**WHAT IS EXPECTED**.
Below are the records; restate word for word the lines from the first through the one containing "Draw the outline of every instance of the metal bolt", and only those.

*** RECORDS FOR PROCESSING

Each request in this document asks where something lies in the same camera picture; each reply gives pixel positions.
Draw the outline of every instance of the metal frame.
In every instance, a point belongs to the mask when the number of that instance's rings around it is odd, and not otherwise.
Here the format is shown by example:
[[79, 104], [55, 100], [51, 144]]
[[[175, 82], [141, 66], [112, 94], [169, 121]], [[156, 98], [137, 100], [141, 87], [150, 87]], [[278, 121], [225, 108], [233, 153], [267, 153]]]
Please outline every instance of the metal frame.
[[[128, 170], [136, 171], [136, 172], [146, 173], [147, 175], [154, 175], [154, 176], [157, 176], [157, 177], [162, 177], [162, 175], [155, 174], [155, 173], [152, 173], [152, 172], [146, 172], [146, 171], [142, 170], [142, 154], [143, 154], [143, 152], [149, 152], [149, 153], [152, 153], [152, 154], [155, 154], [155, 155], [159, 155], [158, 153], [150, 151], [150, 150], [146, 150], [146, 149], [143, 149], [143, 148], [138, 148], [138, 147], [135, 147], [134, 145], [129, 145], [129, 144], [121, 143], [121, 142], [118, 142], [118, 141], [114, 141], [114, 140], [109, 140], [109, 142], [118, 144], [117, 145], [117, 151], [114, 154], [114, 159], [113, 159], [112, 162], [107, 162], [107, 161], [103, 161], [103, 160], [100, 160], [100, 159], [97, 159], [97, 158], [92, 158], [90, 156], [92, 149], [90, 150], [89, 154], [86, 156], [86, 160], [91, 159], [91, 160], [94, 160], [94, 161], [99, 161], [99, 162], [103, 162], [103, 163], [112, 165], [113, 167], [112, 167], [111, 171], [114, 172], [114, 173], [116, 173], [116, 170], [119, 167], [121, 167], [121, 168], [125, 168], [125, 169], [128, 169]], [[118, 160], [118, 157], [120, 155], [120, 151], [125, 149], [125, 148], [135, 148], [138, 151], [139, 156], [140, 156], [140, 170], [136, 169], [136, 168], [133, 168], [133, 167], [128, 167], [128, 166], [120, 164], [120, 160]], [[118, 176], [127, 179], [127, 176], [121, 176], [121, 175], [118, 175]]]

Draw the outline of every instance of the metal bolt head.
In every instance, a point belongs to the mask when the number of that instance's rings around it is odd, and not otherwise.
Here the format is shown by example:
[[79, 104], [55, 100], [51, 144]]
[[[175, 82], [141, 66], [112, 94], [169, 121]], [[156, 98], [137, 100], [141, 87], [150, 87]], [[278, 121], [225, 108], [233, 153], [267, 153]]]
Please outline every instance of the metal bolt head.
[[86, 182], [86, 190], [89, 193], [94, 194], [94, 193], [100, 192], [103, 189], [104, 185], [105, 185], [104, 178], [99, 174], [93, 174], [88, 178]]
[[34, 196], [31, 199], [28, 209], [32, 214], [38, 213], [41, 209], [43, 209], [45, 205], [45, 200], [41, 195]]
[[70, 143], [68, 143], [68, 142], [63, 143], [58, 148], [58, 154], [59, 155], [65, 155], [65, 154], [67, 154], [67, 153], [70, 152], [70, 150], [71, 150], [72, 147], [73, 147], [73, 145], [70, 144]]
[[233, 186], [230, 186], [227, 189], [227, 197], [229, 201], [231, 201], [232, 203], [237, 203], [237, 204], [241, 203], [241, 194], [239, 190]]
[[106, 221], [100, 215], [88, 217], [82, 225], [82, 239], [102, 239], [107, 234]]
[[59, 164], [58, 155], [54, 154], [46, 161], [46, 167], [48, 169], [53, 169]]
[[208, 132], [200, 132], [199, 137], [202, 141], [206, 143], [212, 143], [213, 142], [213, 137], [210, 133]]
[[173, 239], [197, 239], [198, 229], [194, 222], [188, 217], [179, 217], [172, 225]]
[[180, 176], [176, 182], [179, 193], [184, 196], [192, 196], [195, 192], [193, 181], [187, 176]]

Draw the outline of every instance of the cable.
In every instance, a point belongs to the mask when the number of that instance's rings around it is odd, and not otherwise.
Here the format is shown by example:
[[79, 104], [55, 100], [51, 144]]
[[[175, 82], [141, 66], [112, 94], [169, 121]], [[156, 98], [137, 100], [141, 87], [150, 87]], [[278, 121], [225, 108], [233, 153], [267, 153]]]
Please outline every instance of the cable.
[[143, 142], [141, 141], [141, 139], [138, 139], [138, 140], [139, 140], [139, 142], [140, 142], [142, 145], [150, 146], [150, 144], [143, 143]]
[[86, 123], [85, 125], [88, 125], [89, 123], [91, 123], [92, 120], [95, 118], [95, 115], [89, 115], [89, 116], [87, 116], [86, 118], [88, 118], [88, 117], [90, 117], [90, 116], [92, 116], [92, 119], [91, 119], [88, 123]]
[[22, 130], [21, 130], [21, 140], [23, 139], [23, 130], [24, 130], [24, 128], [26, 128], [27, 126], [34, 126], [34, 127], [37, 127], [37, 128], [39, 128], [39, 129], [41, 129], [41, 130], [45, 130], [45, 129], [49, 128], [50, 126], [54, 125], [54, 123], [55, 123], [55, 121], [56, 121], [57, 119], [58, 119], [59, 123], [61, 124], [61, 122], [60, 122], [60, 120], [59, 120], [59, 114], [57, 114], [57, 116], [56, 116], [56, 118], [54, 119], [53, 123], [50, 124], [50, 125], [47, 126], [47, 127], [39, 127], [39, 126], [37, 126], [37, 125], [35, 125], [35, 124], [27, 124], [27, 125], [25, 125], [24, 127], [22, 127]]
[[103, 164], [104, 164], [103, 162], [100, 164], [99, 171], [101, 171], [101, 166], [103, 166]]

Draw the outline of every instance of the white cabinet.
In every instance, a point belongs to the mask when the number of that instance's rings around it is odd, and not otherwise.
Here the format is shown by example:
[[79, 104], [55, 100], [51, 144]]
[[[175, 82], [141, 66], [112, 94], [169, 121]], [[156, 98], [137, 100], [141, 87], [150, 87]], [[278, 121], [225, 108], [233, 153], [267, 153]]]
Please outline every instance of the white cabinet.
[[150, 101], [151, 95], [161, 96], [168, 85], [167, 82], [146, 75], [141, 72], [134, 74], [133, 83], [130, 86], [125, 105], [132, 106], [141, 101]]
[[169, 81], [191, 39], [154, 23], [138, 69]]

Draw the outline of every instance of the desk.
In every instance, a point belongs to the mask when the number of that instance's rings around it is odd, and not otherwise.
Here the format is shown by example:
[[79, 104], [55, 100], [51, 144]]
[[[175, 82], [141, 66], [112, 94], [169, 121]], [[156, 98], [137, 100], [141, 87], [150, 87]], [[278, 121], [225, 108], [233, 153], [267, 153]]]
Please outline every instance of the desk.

******

**RESULT OF THE TASK**.
Each request in this document asks where something lies in the same camera picture; each reply gives pixel positions.
Draw the outline of every instance of the metal frame.
In every instance, a point belongs to the mask when the number of that instance's rings around it is odd, and not otherwise.
Here the format is shown by example:
[[79, 104], [55, 100], [51, 144]]
[[[175, 82], [141, 66], [112, 94], [169, 121]], [[156, 98], [137, 100], [141, 87], [150, 87]], [[278, 121], [225, 108], [233, 153], [267, 153]]]
Please outline every instance of the metal frame.
[[[128, 170], [136, 171], [136, 172], [146, 173], [147, 175], [154, 175], [154, 176], [157, 176], [157, 177], [162, 177], [162, 175], [155, 174], [155, 173], [152, 173], [152, 172], [146, 172], [146, 171], [142, 170], [142, 154], [143, 154], [143, 152], [149, 152], [149, 153], [152, 153], [152, 154], [155, 154], [155, 155], [159, 155], [158, 153], [150, 151], [150, 150], [146, 150], [146, 149], [143, 149], [143, 148], [138, 148], [138, 147], [135, 147], [134, 145], [129, 145], [129, 144], [121, 143], [121, 142], [118, 142], [118, 141], [114, 141], [114, 140], [109, 140], [109, 142], [118, 144], [117, 145], [117, 151], [114, 154], [114, 159], [113, 159], [112, 162], [107, 162], [107, 161], [103, 161], [103, 160], [100, 160], [100, 159], [97, 159], [97, 158], [92, 158], [90, 156], [92, 149], [90, 150], [89, 154], [86, 156], [86, 160], [91, 159], [91, 160], [94, 160], [94, 161], [99, 161], [99, 162], [103, 162], [103, 163], [112, 165], [113, 167], [112, 167], [111, 171], [114, 172], [114, 173], [116, 173], [116, 170], [119, 167], [121, 167], [121, 168], [125, 168], [125, 169], [128, 169]], [[118, 160], [118, 157], [120, 155], [120, 151], [125, 149], [125, 148], [135, 148], [138, 151], [139, 156], [140, 156], [140, 170], [136, 169], [136, 168], [133, 168], [133, 167], [128, 167], [128, 166], [120, 164], [120, 160]], [[118, 176], [127, 179], [127, 176], [121, 176], [121, 175], [118, 175]]]

Draw the outline of every instance of the metal bolt head.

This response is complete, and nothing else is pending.